The Tragedy Of Kim Pham: What A Desensitized Generation Can Learn From A Senseless Loss
On January 18, during the early hours of Saturday morning, Kim Pham, a 23-year-old recent graduate and aspiring writer and talk show host, was brutally beaten outside of a nightclub in California. Following an attack by a group that allegedly consisted of three women and two men, Kim was declared brain dead. On Tuesday, she was removed from life support and was pronounced dead at 12:36 pm. The most recent reports claim that the initial argument may have been sparked due to a photobomb.
Kim was a valued contributor to Elite Daily and we are all shocked and deeply saddened to learn that she is no longer with us. Like any writer capable of providing a voice for their generation, Kim understood her peers, and she possessed the keen ability to eloquently pass along advice and inspiration that resonated with countless readers.

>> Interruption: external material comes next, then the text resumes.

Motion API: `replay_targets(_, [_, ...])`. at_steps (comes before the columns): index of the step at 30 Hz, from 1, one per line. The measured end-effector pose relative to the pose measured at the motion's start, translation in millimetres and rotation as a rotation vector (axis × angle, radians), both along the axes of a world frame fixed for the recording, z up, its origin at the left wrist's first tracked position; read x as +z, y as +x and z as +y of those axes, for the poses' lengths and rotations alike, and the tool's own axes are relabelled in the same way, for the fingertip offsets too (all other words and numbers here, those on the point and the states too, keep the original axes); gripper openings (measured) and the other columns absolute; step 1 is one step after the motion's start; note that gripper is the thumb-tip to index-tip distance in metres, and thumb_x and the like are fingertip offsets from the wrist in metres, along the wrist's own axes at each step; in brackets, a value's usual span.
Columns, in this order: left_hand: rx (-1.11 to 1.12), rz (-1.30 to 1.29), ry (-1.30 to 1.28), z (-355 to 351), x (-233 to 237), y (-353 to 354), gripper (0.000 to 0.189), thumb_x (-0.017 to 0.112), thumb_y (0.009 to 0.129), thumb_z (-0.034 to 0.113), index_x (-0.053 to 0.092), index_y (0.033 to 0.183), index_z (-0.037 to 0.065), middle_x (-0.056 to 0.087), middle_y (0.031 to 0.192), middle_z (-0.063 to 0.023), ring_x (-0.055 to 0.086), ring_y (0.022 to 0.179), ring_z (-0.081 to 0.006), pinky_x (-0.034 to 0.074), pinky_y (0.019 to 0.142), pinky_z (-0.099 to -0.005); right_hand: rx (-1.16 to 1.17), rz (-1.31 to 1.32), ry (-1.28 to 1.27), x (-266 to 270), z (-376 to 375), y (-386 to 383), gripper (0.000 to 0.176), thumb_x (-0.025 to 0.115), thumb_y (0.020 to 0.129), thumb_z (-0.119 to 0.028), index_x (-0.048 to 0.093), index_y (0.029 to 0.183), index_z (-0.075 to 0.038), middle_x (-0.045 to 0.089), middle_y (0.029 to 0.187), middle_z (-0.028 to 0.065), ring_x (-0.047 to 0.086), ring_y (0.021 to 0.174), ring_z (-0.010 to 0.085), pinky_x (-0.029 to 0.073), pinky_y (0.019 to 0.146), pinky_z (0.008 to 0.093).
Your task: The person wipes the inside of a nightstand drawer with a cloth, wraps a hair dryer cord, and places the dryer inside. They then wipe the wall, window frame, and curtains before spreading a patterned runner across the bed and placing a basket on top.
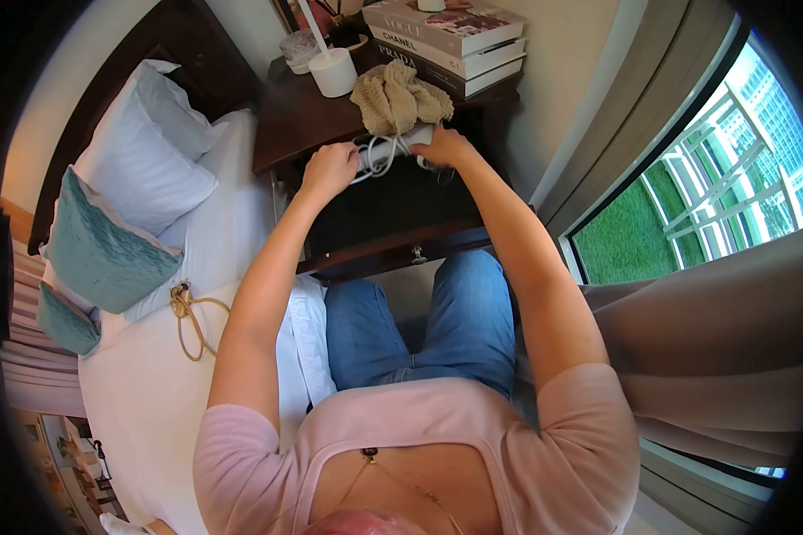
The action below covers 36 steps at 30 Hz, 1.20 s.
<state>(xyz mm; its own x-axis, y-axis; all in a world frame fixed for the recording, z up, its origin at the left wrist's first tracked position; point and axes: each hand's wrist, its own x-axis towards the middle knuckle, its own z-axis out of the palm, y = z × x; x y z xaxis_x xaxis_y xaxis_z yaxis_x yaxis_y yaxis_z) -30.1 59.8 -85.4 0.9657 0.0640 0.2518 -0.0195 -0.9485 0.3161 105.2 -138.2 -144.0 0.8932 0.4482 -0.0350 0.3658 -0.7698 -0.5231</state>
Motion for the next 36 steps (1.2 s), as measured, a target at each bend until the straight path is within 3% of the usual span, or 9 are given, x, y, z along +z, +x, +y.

In her article “These Are The 7 Biggest Fears That You Need To Avoid Having In Your Twenties,” she explores the need for her fellow 20-somethings to abandon the small fears that they encounter on a daily basis, and to take each day as an opportunity to live and love fearlessly and with renewed passion. Kim explains that fear such as the “fear of missing out on a party” or the “fear of rejection” are empty fears that only stifle personal progress.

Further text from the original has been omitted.